§ **WHAT YOU SHOULD DO**: Only the lines from the one with "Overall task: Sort" to the end of the data below should be given again, exactly, with both ends included and pictures omitted.

§ **Recorded data**:
*** Block opens ***

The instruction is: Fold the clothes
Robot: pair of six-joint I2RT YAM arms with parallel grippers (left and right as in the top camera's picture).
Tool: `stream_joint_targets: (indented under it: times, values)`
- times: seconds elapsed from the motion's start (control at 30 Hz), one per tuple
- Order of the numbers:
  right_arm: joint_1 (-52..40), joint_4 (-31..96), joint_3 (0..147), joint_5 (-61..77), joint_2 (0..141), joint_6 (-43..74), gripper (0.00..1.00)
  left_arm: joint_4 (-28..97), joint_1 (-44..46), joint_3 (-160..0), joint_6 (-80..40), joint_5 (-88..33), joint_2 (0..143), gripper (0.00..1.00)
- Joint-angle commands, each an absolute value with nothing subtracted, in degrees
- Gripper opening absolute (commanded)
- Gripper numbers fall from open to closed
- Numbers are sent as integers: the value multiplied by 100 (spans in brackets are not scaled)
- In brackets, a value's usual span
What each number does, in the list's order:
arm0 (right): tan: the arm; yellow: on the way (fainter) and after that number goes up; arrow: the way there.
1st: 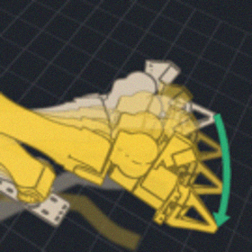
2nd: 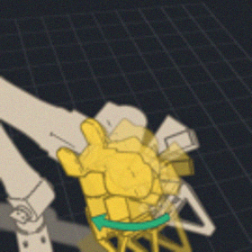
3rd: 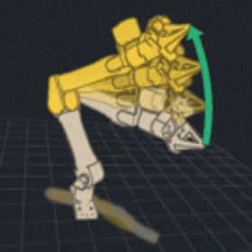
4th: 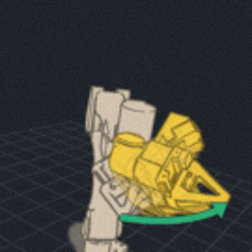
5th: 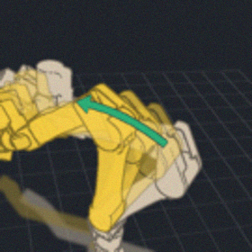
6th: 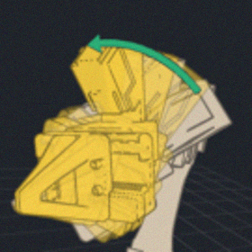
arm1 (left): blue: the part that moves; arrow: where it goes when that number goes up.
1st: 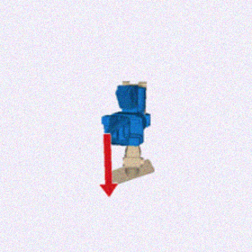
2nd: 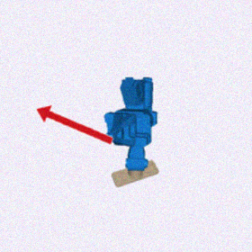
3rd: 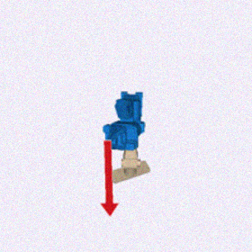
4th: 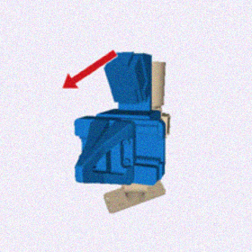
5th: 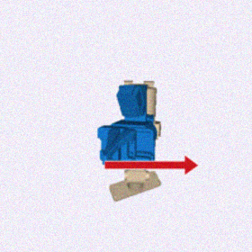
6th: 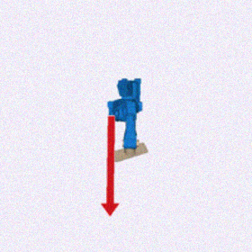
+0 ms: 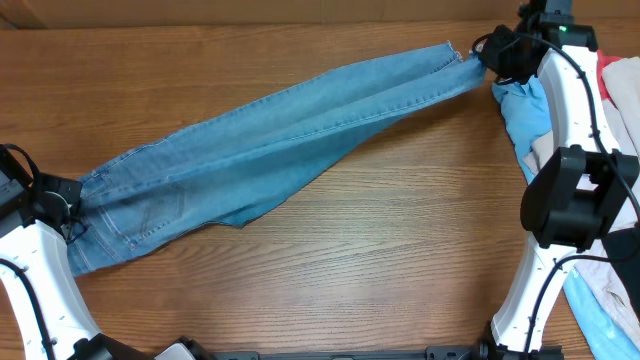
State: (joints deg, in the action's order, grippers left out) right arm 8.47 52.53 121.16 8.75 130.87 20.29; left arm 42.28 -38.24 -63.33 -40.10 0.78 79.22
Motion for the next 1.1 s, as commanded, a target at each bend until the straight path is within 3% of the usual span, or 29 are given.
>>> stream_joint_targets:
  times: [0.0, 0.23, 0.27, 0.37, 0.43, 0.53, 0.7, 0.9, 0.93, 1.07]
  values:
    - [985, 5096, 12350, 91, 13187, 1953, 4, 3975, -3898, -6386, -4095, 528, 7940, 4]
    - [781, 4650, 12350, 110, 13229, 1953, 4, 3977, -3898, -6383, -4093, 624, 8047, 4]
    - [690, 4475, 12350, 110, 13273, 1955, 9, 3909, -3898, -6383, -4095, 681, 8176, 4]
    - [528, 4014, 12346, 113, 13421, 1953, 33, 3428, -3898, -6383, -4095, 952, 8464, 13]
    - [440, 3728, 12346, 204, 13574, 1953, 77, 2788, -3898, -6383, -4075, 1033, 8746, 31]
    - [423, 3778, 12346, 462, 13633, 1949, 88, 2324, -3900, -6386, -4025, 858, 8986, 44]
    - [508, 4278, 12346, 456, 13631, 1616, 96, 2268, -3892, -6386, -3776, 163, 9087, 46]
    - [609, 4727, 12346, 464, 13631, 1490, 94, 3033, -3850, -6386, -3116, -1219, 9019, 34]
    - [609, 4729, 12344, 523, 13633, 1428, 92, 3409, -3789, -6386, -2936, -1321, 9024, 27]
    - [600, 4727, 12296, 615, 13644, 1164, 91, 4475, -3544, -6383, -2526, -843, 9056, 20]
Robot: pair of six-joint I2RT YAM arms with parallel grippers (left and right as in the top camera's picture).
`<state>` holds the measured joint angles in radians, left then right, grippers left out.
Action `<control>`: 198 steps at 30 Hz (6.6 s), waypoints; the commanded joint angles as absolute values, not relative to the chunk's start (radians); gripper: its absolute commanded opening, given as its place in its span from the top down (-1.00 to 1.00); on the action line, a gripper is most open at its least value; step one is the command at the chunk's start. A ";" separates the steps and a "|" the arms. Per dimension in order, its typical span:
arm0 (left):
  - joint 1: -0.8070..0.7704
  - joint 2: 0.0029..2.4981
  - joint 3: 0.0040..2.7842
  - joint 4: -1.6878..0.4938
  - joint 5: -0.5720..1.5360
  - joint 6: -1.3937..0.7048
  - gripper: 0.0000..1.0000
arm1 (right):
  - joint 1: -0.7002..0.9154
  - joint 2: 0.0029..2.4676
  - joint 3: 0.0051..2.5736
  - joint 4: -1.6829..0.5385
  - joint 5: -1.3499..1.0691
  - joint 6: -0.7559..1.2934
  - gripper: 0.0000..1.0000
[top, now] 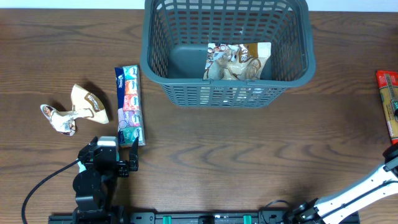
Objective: Pack container
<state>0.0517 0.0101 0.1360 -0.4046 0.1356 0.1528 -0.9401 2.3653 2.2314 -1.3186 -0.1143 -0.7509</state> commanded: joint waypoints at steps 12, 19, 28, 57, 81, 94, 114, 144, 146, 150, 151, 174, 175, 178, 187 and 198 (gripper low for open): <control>0.058 0.003 0.122 -0.421 0.143 0.140 -0.97 | -0.942 2.467 2.229 -1.254 0.030 -0.779 -0.99; 0.058 0.003 0.122 -0.421 0.143 0.140 -0.97 | -0.928 2.528 2.229 -1.244 0.041 -0.760 -0.99; 0.058 0.003 0.122 -0.421 0.143 0.140 -0.97 | -0.910 2.542 2.229 -1.234 -0.146 -0.756 -0.99; 0.058 0.003 0.122 -0.421 0.143 0.140 -0.97 | -0.945 2.627 2.230 -1.242 -0.370 -0.582 0.97; 0.058 0.003 0.122 -0.421 0.143 0.140 -0.97 | -0.516 2.342 2.539 -1.289 -0.503 -0.463 0.98; 0.058 0.003 0.122 -0.421 0.143 0.140 -0.97 | -0.484 1.953 2.671 -1.228 -0.778 -0.340 0.97; 0.058 0.003 0.122 -0.421 0.143 0.140 -0.97 | -0.040 2.042 2.665 -1.227 -0.912 -0.496 0.97; 0.058 0.003 0.122 -0.421 0.143 0.140 -0.97 | 0.119 2.378 2.641 -1.698 -0.539 -0.833 0.98; 0.058 0.003 0.122 -0.421 0.143 0.140 -0.97 | 0.119 2.381 2.636 -1.698 -0.534 -0.850 0.98; 0.058 0.003 0.122 -0.421 0.143 0.140 -0.97 | 0.119 2.391 2.608 -1.695 -0.530 -0.854 0.98; 0.058 0.003 0.122 -0.421 0.143 0.140 -0.97 | 0.119 2.392 2.597 -1.694 -0.530 -0.854 0.97; 0.058 0.003 0.122 -0.421 0.143 0.140 -0.97 | 0.118 2.383 2.720 -1.575 -0.526 -0.641 -0.98; 0.058 0.003 0.122 -0.421 0.143 0.140 -0.97 | 0.116 2.381 2.772 -1.560 -0.526 -0.621 -0.99; 0.058 0.003 0.122 -0.421 0.143 0.140 -0.97 | 0.105 2.376 2.927 -1.522 -0.514 -0.559 -0.99; 0.058 0.003 0.122 -0.421 0.143 0.140 -0.97 | -0.013 2.222 3.135 -1.451 -0.063 -0.259 -0.98; 0.058 0.003 0.122 -0.421 0.143 0.140 -0.97 | -0.294 2.075 3.134 -1.604 0.430 0.108 -0.98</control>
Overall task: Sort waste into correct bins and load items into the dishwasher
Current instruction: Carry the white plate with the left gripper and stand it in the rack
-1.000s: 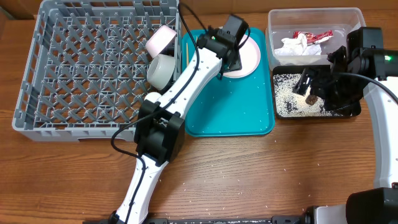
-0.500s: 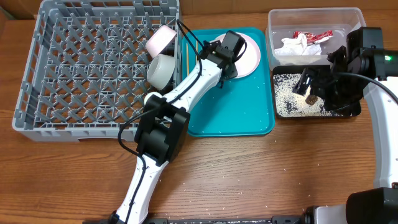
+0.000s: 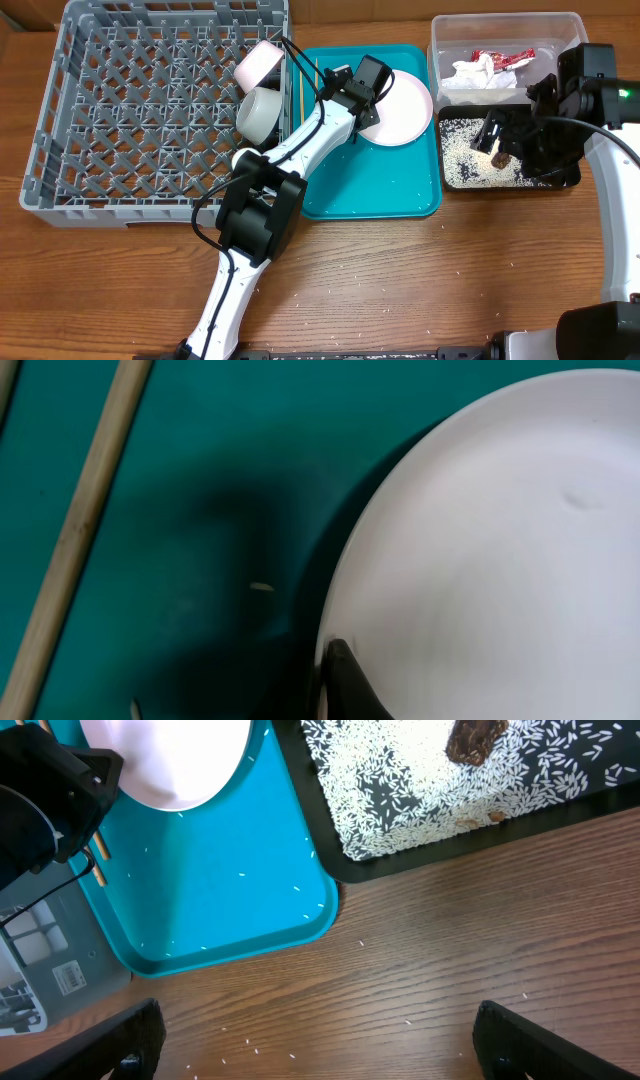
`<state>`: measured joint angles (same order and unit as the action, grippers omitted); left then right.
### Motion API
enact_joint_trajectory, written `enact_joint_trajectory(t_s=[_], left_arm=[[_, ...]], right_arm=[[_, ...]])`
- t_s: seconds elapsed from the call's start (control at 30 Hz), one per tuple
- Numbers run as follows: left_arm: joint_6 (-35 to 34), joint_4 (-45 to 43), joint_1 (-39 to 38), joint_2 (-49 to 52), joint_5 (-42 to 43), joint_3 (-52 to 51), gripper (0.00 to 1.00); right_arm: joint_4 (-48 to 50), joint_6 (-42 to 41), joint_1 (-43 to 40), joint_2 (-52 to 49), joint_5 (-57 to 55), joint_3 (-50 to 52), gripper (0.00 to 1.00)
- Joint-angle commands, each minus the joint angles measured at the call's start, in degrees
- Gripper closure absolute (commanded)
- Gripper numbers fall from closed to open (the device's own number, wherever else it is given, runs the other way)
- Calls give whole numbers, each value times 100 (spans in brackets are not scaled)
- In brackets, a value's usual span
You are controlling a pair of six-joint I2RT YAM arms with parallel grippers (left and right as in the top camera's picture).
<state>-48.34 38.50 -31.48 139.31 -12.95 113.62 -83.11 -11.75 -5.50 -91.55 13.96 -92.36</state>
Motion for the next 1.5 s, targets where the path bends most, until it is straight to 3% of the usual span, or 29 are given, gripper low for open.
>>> enact_joint_trajectory(t_s=[0.0,0.17,0.37,0.6,0.8,1.07,1.47], left_arm=[[98,63,-4,-11,-101,-114,96],[1084,374,7,-439,-264,304,96],[2695,918,7,-1574,-1639,879,96],[4454,660,109,-2647,-3552,914,96],[6199,326,756,-2710,-4063,911,96],[6253,221,1952,-2411,-4129,903,96],[6378,-428,2321,-1152,-4341,901,96]], right_arm=[[31,22,0,90,-44,-103,0],[31,22,0,90,-44,-103,0],[31,22,0,90,-44,-103,0],[31,22,0,90,-44,-103,0],[31,22,0,90,-44,-103,0],[31,22,0,90,-44,-103,0],[28,22,0,90,-44,-103,0]])
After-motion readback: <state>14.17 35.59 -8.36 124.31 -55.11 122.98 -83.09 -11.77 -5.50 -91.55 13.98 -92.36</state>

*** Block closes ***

§ **RESULT OF THE TASK**:
Overall task: Sort waste into correct bins and load items into the dishwasher
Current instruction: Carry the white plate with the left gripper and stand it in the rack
-1.000s: 
-0.500s: 
+0.000s: 
`<state>`: measured joint angles (same order and unit as the action, grippers omitted); left then right.
### Motion API
enact_joint_trajectory, written `enact_joint_trajectory(t_s=[_], left_arm=[[_, ...]], right_arm=[[_, ...]])`
- t_s: seconds elapsed from the call's start (control at 30 Hz), one per tuple
- Numbers run as follows: left_arm: joint_6 (-35 to 34), joint_4 (-45 to 43), joint_1 (-39 to 38), joint_2 (-49 to 52), joint_5 (-42 to 43), joint_3 (-52 to 51), gripper (0.00 to 1.00); right_arm: joint_4 (-48 to 50), joint_6 (-42 to 41), joint_1 (-43 to 40), joint_2 (-52 to 49), joint_5 (-57 to 55), joint_3 (-50 to 52), gripper (0.00 to 1.00)
- Joint-angle commands, each minus the joint angles measured at the call's start, in degrees
- Gripper closure absolute (commanded)
- Gripper numbers fall from closed to open (the device's own number, wherever else it is given, runs the other way)
- Calls give whole numbers, each value times 100 (spans in brackets are not scaled)
- In brackets, a value's usual span
You are controlling a pair of six-joint I2RT YAM arms with parallel grippers (left and right as in the top camera's picture).
<state>-48.34 38.50 -31.48 139.31 -12.95 113.62 -83.11 -11.75 -5.50 -91.55 13.96 -92.36</state>
Motion for the next 1.5 s, targets where the path bends most, until it is straight to 3% of the usual span, or 29 are given, gripper low for open.
>>> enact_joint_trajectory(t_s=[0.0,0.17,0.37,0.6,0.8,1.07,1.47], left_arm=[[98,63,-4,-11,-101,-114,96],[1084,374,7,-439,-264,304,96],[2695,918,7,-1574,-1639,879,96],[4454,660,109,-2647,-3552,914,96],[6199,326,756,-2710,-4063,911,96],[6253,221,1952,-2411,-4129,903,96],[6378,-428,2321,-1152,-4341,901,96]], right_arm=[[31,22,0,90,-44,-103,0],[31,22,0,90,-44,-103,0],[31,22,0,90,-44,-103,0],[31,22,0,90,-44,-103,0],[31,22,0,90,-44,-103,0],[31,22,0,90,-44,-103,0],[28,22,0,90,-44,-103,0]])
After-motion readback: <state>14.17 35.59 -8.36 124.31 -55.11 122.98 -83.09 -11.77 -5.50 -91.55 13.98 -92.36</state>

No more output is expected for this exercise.